Maximum Negative Charge
The conditions have to be chosen so that the negative charges on the clay particles are at a maximum. This can be done in two ways:
(1) High pH conditions
A pH of above 8.0 will increase the number of negative silicic acid groups on the clay edges. Thus, maintenance of alkaline pH conditions with caustic soda will stabilise the clay system.
(2) Addition of deflocculants or dispersants
There is a wider range of chemicals known as dispersants or thinners, that have a wide range of chemical structure. However, they can all be described as negatively charged polymers which can neutralise a positive charge on the edge to become adsorbed. Then, the other negative groups increase the negative charge density on the clay platelet. Since the deflocculants are reacting with the positive sites on the edges, and the edge surface area is relatively a small proportion of the total, the chemicals can be effective at low dose rates. Also note that the materials tend to be acidic. Thus, caustic soda additions should also be made with the thinner. The other fine particulate solids, such as sand, calcium carbonate or barites, will react in essentially the same way.
In many drilling fluid systems the clays are deflocculated and the change to a flocculated condition can drastically alter the fluid properties. There are a number of mechanisms by which the interparticle attractive forces can be increased and repulsive forces decreased:
High Salt Concentrations
Higher salt levels allow the particles to approach each other close enough for the shorter range attractive forces to predominate. The upper limit of salinity, for bentonite to yield satisfactorily, is about 2% sodium chloride. In drilling practice this reaction occurs when a fresh-water clay-based fluid is used to drill into a salt section when a fresh-water system has salt added to it in preparation to drill evaporite sequences.
Polyvalent Cations
A soluble cation containing more than one positive charge can react with more than one exchange site on the surfaces of more than one clay platelet, to form an ion bridge between the clays to produce a flocculated structure. Calcium is the most common ion, although aluminium, magnesium and zirconium ar other examples. Calcium is often encountered in the form of gypsum (calcium sulphate) and cement. If the clays in the drilling fluid are in the sodium form, then the contact with calcium will drastically alter the properties. Some mud systems overcome this problem by ensuring that the clays are already in the calcium form before the contaminant is encountered. Thus, lime or gypsum are added in excess to ensure a source of calcium is available. The aluminium and zirconium ions have been suggested as treatments for production sands to flocculate the clay minerals and thus prevent their mobilisation to block the pores of the production zone. The flocculation is followed by aggregation of the clays.
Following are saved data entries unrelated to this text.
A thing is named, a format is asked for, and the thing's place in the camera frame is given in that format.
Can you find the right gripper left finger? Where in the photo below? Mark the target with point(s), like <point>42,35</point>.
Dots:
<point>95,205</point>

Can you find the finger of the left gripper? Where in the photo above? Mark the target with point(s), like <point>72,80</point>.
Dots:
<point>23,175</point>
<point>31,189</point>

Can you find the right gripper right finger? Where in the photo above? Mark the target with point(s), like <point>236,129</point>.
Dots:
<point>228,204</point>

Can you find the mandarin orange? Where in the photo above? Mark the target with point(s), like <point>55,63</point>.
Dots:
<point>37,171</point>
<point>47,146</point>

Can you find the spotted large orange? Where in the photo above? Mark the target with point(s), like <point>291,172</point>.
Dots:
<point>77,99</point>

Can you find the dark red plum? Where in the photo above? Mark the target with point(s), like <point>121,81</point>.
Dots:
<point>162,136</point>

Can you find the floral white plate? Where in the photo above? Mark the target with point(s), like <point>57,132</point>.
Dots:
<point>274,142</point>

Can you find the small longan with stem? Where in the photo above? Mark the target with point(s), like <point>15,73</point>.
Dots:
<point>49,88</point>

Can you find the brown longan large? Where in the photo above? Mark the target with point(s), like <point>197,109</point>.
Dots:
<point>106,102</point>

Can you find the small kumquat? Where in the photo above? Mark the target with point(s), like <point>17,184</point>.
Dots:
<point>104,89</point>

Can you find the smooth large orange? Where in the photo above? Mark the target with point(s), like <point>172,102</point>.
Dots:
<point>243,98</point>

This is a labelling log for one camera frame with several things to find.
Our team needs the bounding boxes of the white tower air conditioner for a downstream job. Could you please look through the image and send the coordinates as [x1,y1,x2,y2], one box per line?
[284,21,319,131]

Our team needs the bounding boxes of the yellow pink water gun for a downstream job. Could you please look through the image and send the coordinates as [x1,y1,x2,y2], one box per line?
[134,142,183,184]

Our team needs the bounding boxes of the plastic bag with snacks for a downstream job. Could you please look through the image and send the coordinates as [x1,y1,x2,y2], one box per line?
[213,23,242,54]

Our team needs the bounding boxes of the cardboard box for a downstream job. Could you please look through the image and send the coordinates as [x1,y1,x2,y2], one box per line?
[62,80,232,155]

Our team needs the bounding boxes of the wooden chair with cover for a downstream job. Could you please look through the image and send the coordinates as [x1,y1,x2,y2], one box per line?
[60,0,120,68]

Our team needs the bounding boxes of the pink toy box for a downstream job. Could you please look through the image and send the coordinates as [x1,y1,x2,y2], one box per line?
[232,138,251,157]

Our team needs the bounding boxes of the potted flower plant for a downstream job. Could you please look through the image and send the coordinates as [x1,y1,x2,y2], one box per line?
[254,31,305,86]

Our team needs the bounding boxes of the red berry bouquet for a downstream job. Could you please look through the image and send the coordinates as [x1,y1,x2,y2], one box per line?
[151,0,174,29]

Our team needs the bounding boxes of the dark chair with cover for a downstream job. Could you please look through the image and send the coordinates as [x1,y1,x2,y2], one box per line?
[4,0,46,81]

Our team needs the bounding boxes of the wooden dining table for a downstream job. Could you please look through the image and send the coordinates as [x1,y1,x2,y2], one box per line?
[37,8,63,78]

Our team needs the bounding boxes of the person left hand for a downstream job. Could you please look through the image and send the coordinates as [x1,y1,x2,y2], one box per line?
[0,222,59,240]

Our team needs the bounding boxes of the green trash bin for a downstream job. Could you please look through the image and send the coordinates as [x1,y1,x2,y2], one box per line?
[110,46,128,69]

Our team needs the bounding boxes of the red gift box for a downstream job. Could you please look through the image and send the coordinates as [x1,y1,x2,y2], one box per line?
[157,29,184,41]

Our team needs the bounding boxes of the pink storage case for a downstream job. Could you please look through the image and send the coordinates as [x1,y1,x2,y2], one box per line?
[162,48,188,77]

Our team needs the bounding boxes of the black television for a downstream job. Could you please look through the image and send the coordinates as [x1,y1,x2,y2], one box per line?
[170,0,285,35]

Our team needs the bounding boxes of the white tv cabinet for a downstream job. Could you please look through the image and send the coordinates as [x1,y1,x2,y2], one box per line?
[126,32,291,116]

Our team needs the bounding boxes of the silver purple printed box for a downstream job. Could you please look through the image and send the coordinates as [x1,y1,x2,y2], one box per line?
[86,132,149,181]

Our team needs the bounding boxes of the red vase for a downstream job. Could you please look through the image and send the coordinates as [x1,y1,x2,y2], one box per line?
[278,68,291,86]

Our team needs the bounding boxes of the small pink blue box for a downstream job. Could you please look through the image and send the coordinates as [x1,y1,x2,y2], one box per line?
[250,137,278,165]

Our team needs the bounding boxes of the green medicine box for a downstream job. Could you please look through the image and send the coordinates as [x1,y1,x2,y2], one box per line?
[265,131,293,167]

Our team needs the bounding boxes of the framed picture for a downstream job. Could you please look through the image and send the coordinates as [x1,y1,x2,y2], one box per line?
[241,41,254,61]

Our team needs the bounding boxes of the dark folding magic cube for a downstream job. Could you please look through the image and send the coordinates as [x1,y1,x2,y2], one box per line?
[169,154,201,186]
Addition of Polymeric Flocculants
These polymers extend the concept of an “ion bridge” or the polyvalent cations, to a polymer bridge between clay platelets. The main feature of the flocculants is a very high molecular weight, so that the molecule spans the distance between particles. The molecules must also absorb onto the particles, so the presence of anionic or cationic groups often makes the molecules more effective. There are two cases where the polymeric flocculants are used. One is in clear-water drilling where the drilled solids are removed by the flocculant in order to keep the density low. The other is where the polymer is added to stabilise a hydrateable formation.
Low pH Conditions
Since the edge charges are pH dependent, a low pH will generate more positive sites and encourage face to edge association. Values of pH below 7, and no caustic soda treatment, would probably induce this reaction. Acid may be added to flocculate drilled solids in a sump clean-up operation.